Indexed on: 17 Aug '11Published on: 17 Aug '11Published in: International Journal of Occupational Medicine and Environmental Health



Abstract

The objective of this study was to investigate variants of case-crossover design for assessing correlations between counts of health events over time and exposure to ambient air pollution. For illustrative purposes, daily emergency department (ED) visits for depression among females were considered.Ambient nitrogen dioxide (NO(2)) was used as a principal ambient air pollutant. In addition, sulphur dioxide (SO(2)) and carbon monoxide (CO) were considered. Different configurations of the control periods (every 1, 2, …, 10 days) and different forms (linear, natural splines) of meteorological factors in the applied conditional logistic regression models were used.

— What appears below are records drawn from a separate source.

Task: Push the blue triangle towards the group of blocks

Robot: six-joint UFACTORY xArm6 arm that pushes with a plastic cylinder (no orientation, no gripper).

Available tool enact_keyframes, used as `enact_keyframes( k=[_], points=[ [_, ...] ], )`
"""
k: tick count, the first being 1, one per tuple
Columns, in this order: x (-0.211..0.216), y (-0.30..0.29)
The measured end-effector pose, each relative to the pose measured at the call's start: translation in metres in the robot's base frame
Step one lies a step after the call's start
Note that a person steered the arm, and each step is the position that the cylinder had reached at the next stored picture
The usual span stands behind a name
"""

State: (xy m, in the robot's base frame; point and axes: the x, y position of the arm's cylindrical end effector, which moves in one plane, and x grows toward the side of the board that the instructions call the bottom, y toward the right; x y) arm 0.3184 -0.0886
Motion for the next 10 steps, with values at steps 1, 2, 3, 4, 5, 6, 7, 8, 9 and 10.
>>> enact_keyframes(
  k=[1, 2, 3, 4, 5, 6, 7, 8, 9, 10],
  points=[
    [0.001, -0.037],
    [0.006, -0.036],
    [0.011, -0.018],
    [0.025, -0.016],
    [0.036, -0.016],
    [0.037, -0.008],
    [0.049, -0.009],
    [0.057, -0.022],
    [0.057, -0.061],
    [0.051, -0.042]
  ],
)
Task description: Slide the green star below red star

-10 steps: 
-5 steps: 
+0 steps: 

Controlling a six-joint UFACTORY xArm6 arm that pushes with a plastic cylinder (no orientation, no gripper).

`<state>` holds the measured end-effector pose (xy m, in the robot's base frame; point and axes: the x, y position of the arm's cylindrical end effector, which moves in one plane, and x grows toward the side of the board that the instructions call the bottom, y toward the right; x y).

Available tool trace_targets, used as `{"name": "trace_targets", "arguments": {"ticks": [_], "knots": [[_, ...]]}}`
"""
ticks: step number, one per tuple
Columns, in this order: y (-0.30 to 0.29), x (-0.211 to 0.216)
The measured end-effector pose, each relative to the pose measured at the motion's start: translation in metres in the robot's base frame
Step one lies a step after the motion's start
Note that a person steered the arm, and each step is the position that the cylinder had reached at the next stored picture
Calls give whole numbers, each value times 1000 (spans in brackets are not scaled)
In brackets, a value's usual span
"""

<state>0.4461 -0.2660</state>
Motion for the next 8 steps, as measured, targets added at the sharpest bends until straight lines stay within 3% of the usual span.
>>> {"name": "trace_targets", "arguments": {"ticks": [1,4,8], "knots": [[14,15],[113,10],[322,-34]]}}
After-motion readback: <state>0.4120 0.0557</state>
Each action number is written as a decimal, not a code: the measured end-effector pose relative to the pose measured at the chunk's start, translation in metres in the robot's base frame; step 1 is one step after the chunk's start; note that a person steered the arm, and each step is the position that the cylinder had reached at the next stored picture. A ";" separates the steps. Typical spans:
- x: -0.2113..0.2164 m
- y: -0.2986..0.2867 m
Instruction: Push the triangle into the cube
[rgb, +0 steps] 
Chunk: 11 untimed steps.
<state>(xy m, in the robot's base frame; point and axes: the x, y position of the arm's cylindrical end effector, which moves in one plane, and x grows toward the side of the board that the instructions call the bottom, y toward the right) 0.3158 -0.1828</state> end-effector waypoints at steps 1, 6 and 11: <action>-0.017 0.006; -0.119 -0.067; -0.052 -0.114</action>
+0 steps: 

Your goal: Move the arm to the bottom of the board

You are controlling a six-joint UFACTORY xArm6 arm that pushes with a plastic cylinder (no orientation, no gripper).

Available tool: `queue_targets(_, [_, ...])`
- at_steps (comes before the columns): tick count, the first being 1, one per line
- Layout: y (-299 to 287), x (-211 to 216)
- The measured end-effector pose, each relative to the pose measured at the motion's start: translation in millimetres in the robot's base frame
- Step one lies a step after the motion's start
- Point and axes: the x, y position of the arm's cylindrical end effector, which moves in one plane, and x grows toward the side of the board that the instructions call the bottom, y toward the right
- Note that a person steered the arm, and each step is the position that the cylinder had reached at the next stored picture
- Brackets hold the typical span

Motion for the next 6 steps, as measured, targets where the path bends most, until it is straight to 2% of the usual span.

The sequence of overlapping age intervals was defined ([0, 19], [1, 20], and so on) and each age group was analyzed separately. The results for the defined age sequences allow identifying age ranges in which the effects are strongest.Consequently, for example, different age ranges for patients for which ED visits for depression were correlated with NO(2) and SO(2) were identified. This age-interval difference explains the very often observed phenomenon whereby two air pollutants used in one model may not show correlations with health outcomes. In this situation they affect separate age groups. The results also show dependency on number-defined control periods for the applied case-crossover technique. The opposite statistical conclusions may be generated by using different control schemas.The results support the hypothesis that ED visits for depressive disorder may be correlated with exposure to ambient air pollution.